The Narnia trailer is out. Just the possibility that these films will express the truth in Lewis' books got me all emotional.
http://movies.channel.aol.com/franchise/exclusives/chronicles_of_narnia_movie
Good post, and your idea about happiness is an interesting one.
Also, here is Ryan's blog:
http://davidson.chattablogs.com/
And specifically, here's the post I mentioned to you:
http://davidson.chattablogs.com/archives/017729.html
On the Screwtape part...yeah, it is narrow...even impossible. There are pitfalls on every side.
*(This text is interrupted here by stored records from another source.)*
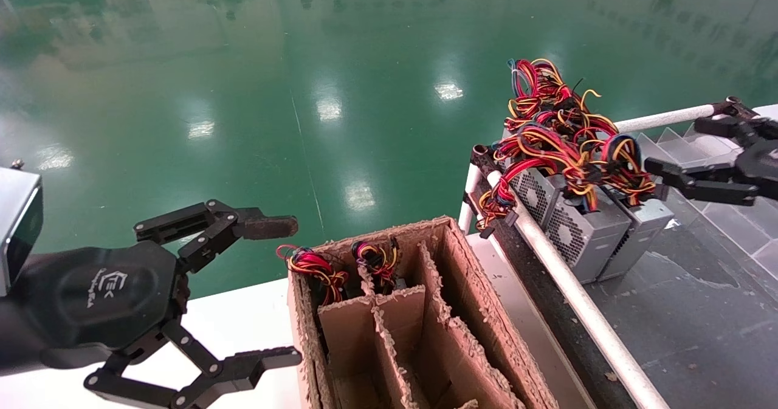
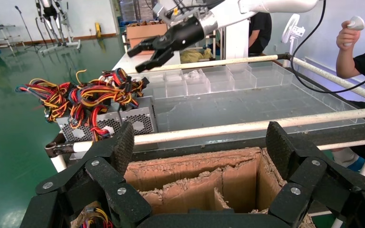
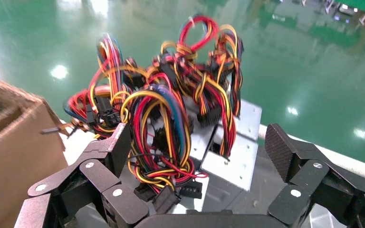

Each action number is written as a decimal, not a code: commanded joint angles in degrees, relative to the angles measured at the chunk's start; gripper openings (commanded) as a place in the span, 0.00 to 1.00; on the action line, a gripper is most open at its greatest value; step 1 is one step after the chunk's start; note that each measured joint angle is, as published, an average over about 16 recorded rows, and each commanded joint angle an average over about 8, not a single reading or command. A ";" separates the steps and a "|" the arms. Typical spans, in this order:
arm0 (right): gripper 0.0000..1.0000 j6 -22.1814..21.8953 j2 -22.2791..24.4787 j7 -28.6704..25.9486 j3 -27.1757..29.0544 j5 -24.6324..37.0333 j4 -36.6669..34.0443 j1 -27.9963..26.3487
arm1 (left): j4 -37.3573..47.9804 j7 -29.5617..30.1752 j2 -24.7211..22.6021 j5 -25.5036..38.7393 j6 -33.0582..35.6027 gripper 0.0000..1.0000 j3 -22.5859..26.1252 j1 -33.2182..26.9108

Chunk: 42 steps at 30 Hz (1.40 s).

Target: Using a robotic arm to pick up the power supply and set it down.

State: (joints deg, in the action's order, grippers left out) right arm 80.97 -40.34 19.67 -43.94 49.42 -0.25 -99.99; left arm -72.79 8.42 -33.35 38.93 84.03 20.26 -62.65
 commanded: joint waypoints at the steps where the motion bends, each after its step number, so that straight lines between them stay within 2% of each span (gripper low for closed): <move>1: 1.00 1.21 0.70 -0.43 0.23 -0.32 0.15 -0.25 | 0.00 0.00 0.00 0.00 0.00 1.00 0.00 0.00; 10: 1.00 4.95 2.91 2.03 4.72 -6.62 0.32 -0.31 | 0.01 0.00 0.01 -0.01 -0.01 1.00 0.00 0.00; 14: 1.00 5.43 3.67 2.27 6.37 -7.98 2.49 0.78 | 0.02 -0.01 0.02 -0.01 -0.01 1.00 0.00 0.01; 42: 1.00 5.20 4.52 -13.23 16.69 -7.88 36.38 18.65 | 0.04 -0.02 0.02 -0.02 -0.01 1.00 0.03 -0.01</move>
State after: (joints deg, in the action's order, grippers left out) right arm 86.21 -35.89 7.84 -28.17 41.51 33.08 -82.96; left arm -72.74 8.40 -33.33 38.91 84.02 20.29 -62.65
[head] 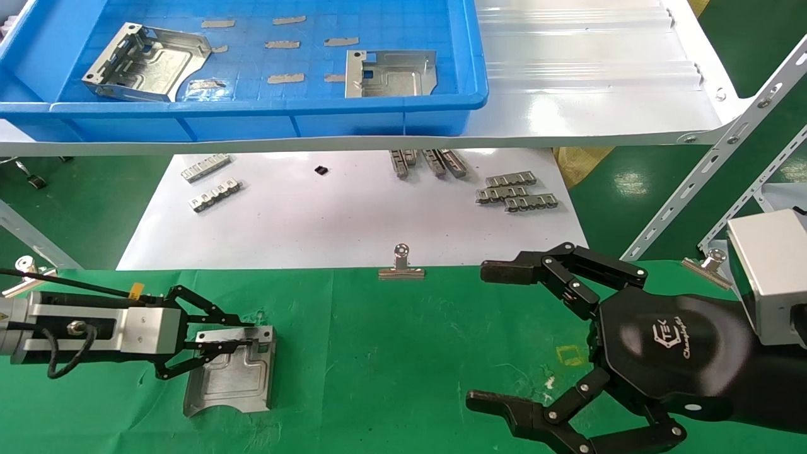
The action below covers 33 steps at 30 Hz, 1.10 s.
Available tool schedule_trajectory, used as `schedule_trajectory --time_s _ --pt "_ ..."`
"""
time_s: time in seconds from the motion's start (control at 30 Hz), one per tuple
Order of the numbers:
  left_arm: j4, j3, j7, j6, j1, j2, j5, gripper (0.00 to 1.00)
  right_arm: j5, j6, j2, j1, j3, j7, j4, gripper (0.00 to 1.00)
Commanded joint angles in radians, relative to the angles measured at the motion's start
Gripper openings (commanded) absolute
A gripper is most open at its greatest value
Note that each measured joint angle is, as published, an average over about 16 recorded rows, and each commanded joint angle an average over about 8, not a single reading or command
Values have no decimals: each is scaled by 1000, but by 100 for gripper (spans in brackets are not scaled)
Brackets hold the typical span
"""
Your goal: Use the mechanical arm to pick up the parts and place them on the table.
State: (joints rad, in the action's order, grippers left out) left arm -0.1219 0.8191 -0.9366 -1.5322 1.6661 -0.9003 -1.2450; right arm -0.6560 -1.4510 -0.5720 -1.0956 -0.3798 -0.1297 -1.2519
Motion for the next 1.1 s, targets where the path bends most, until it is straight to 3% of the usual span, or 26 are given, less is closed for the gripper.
schedule_trajectory --time_s 0.03,0.17,0.47,0.67,0.9,1.1 --pt "10 3 -28 6 3 -5 -5 100 0 0 0 0 0 0 0 100" --pt "40 -11 -22 -20 13 -8 17 100 0 0 0 0 0 0 0 100" --pt "121 -33 141 -43 26 -14 56 100 0 0 0 0 0 0 0 100" --pt "141 -38 172 -44 24 -19 64 100 0 0 0 0 0 0 0 100" --pt "112 -44 174 -41 14 -12 69 100 0 0 0 0 0 0 0 100" --pt "18 -81 245 -36 -31 10 103 100 0 0 0 0 0 0 0 100"
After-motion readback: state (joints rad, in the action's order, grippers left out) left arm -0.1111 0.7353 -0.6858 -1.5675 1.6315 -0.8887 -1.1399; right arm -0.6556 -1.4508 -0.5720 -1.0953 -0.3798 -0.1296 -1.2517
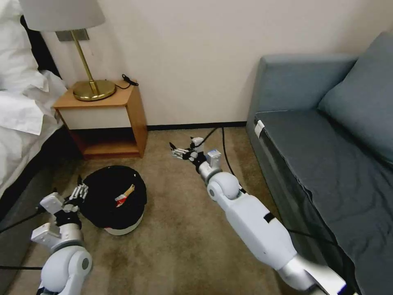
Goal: Pick up the trash bin, then pick up the garbage on the floor and place it into the trash bin.
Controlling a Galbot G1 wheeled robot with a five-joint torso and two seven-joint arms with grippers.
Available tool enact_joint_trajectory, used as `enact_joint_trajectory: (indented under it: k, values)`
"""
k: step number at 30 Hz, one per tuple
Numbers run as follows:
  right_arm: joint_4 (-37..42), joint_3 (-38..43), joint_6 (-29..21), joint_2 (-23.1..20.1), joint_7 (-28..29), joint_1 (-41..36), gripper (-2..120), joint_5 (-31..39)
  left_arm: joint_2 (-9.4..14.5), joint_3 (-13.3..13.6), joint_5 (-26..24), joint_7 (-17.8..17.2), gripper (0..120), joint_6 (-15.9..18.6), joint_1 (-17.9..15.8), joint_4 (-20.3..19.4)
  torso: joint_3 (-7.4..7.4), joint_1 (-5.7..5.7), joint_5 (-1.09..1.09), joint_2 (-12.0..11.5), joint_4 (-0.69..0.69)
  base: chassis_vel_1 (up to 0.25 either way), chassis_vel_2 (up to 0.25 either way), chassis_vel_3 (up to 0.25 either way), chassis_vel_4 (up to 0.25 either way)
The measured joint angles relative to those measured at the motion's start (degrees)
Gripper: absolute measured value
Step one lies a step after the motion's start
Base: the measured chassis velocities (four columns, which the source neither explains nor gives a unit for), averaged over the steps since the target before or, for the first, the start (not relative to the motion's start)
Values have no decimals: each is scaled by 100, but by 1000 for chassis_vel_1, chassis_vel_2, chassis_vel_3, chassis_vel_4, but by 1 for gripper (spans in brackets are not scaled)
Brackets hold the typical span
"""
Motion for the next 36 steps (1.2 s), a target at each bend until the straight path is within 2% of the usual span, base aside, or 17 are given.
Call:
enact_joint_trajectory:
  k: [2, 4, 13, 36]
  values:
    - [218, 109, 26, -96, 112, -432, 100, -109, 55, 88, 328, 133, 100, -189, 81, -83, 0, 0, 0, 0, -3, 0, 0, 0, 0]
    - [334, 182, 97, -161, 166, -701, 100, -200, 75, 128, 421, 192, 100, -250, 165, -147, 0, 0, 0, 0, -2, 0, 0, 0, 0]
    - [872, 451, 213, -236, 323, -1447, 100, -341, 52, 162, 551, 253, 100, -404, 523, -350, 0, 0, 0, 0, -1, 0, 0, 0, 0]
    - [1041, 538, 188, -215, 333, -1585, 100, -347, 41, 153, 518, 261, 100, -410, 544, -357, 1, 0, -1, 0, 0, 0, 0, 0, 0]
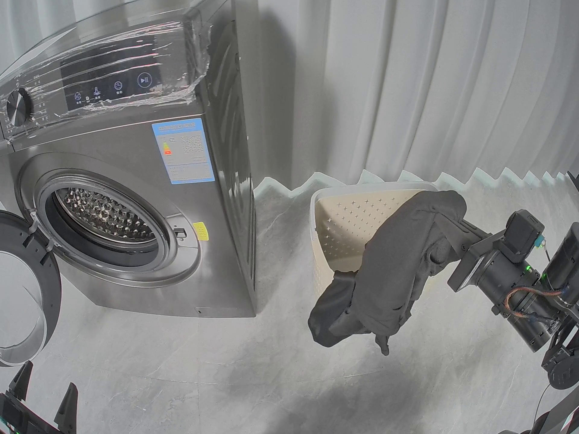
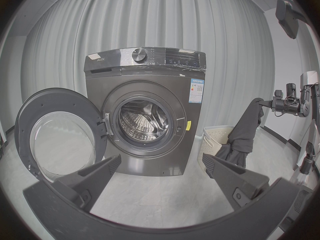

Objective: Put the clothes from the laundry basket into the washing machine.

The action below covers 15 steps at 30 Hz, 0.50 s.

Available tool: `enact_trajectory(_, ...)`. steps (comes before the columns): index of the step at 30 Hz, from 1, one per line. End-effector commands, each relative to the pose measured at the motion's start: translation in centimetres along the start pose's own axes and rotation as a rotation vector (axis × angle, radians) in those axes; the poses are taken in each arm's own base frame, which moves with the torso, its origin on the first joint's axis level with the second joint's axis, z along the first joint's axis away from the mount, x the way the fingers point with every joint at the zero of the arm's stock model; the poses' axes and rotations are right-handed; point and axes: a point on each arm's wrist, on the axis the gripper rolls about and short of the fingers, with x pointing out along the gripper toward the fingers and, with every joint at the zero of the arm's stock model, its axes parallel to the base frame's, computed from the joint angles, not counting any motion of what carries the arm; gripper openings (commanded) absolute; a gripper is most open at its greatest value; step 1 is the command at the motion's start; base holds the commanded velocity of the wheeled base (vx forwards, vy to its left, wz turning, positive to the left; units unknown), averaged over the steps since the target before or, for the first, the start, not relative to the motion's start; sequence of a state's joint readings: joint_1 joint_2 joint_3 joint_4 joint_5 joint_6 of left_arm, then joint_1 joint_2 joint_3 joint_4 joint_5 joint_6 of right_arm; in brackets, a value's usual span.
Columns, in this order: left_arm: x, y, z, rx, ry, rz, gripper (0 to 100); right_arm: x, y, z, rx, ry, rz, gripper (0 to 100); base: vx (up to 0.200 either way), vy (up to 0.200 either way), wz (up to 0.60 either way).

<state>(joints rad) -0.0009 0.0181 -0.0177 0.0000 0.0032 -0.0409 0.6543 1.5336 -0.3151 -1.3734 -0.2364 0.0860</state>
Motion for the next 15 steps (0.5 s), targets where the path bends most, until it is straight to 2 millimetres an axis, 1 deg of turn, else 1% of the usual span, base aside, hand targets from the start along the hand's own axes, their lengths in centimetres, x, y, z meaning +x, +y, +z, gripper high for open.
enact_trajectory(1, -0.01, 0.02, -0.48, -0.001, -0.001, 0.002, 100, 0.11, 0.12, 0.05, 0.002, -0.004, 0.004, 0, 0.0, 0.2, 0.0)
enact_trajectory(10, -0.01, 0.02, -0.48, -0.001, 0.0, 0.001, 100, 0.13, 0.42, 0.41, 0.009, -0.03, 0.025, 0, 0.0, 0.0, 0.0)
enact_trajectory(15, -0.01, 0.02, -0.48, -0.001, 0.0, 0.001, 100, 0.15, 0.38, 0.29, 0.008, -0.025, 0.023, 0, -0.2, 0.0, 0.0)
But as Ecclesiastes says, "He who looks at the clouds does not sow" and "Divide your portion to seven, even to eight, for you do not know which will prosper." When one understands, fully, the dangers on every hand, the virtual certainty of falling into one of them, one can begin to grasp the meaning of grace. Without God's grace, continually, you are dead meat. You must trust Him implicitly, and walk on, simply believing that He will rescue you from your otherwise certain demise. It is not simply or primarily about being careful (though we ought to be careful, it won't be nearly enough) but about having faith that God actually, really does pull us through in spite of the mess and imprecision of it all. We see the danger, we know it is impossible, and throw our heads back and laugh, for we are not our own, and we will see His hand at work in the end.